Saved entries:
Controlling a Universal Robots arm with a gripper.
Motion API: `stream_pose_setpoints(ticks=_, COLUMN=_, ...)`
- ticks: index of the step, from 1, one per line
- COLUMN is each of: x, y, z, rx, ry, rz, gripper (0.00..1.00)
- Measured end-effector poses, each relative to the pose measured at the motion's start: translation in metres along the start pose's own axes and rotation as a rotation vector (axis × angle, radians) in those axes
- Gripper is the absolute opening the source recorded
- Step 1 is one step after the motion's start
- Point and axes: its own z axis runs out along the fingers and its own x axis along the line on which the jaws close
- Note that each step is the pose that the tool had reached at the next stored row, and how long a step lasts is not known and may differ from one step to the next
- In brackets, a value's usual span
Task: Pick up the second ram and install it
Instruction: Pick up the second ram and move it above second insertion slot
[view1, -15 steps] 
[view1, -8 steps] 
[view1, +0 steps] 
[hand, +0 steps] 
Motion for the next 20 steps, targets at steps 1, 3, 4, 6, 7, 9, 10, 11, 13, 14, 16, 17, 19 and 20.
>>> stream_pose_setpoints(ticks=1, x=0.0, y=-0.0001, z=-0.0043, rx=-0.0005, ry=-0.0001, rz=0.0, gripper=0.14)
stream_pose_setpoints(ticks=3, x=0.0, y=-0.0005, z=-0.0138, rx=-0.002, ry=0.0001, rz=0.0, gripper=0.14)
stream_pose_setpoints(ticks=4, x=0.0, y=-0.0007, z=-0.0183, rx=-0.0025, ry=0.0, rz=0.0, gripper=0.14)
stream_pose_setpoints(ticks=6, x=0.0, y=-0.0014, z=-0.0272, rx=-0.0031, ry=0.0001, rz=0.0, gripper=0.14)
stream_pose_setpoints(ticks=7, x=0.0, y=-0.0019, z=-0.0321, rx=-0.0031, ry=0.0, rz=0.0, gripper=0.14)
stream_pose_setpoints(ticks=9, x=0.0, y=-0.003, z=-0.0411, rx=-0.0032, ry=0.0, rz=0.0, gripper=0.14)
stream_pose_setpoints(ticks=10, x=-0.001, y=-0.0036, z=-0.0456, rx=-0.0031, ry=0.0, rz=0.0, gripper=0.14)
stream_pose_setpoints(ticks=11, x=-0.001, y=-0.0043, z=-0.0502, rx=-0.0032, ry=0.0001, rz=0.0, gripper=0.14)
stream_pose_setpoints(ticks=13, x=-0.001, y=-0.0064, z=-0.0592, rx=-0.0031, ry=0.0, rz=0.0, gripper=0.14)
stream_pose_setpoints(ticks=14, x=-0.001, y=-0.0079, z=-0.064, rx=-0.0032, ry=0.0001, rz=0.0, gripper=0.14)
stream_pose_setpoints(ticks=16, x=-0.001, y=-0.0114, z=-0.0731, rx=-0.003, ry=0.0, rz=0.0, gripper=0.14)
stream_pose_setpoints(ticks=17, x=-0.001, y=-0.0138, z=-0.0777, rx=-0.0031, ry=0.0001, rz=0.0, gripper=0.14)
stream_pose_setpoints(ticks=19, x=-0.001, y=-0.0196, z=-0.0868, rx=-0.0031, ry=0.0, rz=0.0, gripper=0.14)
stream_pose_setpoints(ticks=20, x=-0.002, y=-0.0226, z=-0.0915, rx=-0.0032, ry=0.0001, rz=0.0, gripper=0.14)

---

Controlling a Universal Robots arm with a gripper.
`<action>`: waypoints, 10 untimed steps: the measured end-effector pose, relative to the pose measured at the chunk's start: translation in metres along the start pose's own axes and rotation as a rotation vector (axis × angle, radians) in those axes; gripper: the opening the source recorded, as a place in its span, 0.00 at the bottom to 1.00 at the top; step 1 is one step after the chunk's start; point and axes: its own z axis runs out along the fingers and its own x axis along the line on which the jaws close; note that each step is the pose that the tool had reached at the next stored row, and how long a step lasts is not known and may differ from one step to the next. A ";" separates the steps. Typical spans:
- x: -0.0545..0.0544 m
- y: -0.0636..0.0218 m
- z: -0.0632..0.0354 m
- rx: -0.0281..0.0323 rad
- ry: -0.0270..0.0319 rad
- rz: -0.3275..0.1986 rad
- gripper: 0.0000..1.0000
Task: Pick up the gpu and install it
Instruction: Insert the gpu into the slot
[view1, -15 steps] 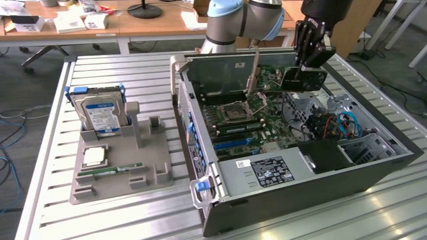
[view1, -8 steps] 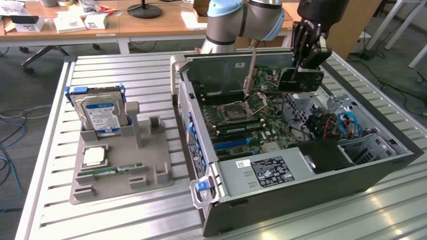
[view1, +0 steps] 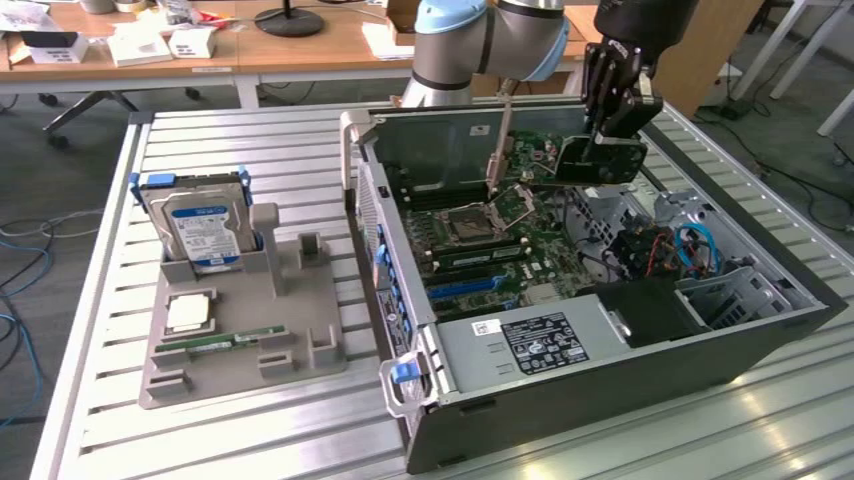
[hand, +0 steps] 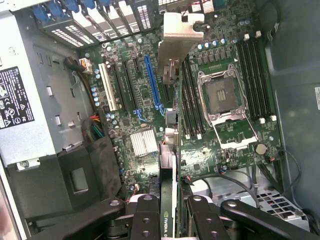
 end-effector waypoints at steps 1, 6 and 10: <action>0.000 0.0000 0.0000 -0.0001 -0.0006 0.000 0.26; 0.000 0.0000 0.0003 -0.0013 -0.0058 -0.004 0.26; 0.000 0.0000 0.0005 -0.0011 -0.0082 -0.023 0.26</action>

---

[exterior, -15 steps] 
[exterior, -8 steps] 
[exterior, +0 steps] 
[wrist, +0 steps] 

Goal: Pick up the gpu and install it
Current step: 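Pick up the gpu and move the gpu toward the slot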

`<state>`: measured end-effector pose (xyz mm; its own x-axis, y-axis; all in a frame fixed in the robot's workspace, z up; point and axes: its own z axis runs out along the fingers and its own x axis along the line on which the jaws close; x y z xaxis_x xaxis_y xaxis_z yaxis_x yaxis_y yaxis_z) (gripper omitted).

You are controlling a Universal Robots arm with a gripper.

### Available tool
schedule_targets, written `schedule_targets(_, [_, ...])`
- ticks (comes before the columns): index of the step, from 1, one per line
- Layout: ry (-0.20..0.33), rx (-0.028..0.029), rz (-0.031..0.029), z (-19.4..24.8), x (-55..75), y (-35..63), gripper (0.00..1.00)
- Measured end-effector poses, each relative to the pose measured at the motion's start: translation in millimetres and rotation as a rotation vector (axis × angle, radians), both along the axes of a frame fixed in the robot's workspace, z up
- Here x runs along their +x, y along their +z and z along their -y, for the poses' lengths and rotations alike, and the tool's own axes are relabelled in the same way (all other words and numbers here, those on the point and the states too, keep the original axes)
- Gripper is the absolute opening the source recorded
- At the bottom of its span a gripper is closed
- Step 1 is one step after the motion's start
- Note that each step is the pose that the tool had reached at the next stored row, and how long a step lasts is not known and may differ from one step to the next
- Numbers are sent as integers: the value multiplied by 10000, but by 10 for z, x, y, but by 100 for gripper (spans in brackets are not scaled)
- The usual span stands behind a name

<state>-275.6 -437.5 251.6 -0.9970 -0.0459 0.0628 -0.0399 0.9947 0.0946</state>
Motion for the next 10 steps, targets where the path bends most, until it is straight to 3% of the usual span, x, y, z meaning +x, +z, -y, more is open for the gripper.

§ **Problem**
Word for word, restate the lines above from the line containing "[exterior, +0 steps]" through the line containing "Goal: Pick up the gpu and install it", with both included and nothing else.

§ **Answer to this problem**
[exterior, +0 steps] 
[wrist, +0 steps] 

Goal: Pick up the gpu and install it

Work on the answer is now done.